For all five patients, we fixed the cervical spine through the posterior approach and then curetted the lesion through the anterior approach. In three of the patients who had an intact cortex, the odontoid process was preserved successfully using 50% zinc chloride and radiation therapy. This verifies the hypothesis that 50% zinc chloride is effective in decreasing the recurrence of GCTs. In two of the patients who had a defective cortical bone, the odontoid process was preserved with an axial vertebral body resection and the axial vertebra was reconstructed with an ilium autograft. For the fusion of the odontoid process, autograft ilium and third cervical vertebra, it was necessary to implant a cervical spinal plate through the anterior approach. Consistent with a previous study [19], either β-TCP artificial bone or autograft ilium bone, depending on the defection volume of the pathological bone, were the potential biological implants.
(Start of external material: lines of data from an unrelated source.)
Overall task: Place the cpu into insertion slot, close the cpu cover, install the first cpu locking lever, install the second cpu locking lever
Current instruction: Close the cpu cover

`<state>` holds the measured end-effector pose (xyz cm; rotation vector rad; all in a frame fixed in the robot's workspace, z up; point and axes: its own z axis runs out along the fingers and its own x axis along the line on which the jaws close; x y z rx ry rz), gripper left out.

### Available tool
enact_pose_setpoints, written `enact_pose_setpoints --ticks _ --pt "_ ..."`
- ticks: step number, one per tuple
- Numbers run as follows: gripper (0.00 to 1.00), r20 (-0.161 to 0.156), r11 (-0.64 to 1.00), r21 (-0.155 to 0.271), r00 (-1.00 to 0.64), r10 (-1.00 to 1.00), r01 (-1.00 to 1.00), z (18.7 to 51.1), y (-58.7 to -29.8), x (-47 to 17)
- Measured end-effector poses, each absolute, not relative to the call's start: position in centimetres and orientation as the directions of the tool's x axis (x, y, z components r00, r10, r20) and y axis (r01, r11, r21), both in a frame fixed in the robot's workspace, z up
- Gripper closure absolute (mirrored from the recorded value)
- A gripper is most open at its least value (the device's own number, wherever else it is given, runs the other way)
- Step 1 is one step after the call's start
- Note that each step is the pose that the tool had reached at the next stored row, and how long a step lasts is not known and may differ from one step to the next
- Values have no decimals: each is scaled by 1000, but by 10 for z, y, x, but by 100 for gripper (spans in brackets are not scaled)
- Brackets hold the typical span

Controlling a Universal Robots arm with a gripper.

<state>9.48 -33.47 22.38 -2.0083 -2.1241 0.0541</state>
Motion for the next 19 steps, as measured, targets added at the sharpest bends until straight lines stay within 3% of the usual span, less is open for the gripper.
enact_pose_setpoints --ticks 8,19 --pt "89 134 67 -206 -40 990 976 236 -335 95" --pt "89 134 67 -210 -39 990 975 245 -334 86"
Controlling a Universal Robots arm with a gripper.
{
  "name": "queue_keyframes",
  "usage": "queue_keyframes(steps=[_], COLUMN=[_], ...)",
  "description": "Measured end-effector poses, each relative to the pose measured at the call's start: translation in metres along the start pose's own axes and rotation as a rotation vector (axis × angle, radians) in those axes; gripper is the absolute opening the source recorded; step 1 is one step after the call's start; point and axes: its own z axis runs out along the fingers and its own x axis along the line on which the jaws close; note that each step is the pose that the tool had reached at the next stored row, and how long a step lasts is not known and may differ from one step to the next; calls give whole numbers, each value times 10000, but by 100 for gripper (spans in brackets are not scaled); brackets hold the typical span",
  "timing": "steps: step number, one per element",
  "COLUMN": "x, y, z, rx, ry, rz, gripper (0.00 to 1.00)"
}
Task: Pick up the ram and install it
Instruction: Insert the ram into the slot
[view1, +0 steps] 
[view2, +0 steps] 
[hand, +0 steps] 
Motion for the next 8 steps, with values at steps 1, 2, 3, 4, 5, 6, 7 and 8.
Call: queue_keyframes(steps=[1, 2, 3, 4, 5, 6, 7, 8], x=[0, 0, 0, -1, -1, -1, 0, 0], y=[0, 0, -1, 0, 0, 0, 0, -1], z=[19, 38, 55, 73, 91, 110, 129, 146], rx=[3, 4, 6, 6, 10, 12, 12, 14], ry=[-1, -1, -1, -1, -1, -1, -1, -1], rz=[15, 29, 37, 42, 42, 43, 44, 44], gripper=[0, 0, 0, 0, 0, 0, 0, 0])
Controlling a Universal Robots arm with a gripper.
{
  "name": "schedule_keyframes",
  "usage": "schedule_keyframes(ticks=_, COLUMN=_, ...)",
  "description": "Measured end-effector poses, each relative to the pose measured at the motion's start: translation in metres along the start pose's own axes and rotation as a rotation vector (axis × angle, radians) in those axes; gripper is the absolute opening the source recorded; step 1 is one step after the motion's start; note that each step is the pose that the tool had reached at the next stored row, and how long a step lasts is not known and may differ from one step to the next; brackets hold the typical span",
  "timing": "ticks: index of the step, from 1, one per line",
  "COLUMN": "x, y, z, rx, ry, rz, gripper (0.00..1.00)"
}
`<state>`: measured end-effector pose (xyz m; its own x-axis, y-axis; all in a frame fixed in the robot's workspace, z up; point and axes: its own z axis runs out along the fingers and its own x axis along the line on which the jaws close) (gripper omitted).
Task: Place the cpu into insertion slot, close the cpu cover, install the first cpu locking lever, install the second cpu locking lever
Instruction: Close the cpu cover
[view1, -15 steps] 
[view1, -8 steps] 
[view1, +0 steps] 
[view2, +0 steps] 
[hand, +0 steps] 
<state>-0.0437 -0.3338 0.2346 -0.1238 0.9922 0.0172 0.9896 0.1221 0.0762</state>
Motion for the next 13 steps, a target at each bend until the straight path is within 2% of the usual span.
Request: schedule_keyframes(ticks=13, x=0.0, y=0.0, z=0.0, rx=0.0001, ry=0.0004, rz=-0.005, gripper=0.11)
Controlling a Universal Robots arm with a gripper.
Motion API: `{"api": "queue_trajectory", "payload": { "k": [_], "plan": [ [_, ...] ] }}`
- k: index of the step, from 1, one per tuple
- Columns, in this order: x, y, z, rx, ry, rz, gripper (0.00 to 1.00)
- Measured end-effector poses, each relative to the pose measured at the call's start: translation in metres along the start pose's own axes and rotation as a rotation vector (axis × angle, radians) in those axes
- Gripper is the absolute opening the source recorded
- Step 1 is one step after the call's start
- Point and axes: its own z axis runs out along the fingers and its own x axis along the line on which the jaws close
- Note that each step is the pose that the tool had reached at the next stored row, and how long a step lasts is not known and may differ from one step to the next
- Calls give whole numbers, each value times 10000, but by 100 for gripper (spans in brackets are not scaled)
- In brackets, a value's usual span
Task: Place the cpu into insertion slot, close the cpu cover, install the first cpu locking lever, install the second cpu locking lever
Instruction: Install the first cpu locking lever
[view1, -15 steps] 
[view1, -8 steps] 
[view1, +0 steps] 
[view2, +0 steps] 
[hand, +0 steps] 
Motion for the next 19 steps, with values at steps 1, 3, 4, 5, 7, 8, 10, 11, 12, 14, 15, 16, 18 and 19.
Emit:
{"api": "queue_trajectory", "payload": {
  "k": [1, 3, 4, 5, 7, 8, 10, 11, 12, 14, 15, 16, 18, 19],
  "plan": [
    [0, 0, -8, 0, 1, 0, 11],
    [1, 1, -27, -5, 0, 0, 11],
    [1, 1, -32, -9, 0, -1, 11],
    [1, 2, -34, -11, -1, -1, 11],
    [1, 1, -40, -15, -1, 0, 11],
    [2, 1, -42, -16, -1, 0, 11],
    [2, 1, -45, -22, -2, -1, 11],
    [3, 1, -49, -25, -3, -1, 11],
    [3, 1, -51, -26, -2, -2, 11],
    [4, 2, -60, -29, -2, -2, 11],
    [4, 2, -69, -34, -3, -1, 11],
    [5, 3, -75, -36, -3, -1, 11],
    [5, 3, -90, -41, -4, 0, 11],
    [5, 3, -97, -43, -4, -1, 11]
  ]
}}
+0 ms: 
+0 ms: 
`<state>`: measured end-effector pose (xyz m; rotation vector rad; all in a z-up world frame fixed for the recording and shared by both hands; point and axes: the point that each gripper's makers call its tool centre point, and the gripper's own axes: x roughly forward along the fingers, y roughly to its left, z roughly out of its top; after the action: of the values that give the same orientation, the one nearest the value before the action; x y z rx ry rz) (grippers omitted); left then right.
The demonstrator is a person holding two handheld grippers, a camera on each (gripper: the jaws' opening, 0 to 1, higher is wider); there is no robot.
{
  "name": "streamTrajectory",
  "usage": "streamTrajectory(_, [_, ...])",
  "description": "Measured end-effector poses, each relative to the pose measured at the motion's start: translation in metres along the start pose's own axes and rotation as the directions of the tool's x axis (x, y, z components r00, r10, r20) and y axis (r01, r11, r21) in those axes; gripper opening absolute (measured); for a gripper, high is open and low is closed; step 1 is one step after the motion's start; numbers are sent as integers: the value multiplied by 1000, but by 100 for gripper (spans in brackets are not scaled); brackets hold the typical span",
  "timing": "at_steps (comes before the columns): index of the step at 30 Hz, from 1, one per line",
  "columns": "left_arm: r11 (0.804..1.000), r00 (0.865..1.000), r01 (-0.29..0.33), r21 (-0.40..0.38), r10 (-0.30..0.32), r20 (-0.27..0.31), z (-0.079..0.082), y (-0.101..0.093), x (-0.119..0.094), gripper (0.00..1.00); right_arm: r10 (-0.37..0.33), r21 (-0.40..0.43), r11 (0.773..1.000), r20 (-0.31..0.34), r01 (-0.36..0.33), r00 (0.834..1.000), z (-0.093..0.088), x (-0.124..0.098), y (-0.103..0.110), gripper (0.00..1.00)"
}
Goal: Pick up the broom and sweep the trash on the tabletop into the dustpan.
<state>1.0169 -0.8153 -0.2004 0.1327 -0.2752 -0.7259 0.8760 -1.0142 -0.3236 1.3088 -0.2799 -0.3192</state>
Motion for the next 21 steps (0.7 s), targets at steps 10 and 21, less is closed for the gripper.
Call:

To stabilize the reconstruction after axial vertebral body resection, it has been reported that atlanto-occipital joint fixation and posterior fusion is the most frequently used surgical technique in the literature. Without a doubt, the function of the atlanto-occipital joint is almost lost after fixation and fusion. However, it is not necessary to fix the atlanto-occipital joint, especially in cases where the atlas vertebra and odontoid process are intact. In our study, the pedicle of the atlas vertebral arch (C1) and lateral mass of the third/fourth vertebra (C3 and C4) were fixed together instead. This not only immobilized the C1-C3 efficiently, but also greatly preserved the structure of odontoid process and function of atlanto-occipital joint. Also, we completed the treatment of GCTs of the axial vertebra by the posterior and anterior approaches in one stage, which was a time- and cost-effective way for the patients.

Due to the complex anatomy of the axial vertebra and the variable aggressiveness of GCTs, it was substantially difficult to resect the tumor mass and to eliminate scattered tumor cells. Thus, a suitable adjuvant therapy seemed necessary to control the tumor cell scatter. In studies by Chakravarti et al. [38] and Shi W et al. [39], it was demonstrated that adjuvant radiation therapy could control the recurrence of GCTs, however, it also induced serious radiation myelopathy. Nevertheless, the use of three-dimensional conformal radiation therapy altered the adverse reaction of radiation therapy. Further, accurate localization and adjustable dose prevented the spinal cord from radiation injury. In our study, no recurrence or complication was observed during the follow-up periods.

Conclusions

There are only a few case reports in the literature and no large numbers of clinical trials about treatment of, and research into, axial vertebra (C2) GCTs. In this study, the odontoid process and function of upper cervical vertebra was preserved successfully through lesional curettage, combined with reconstruction with bone grafting, and adjuvant radiation therapy after surgery. During the follow-up periods, no recurrence or complications related were observed. Due to the small sample size of this study, the results should be examined cautiously. Larger, high-quality clinical trials are required to strengthen and verify these conclusions.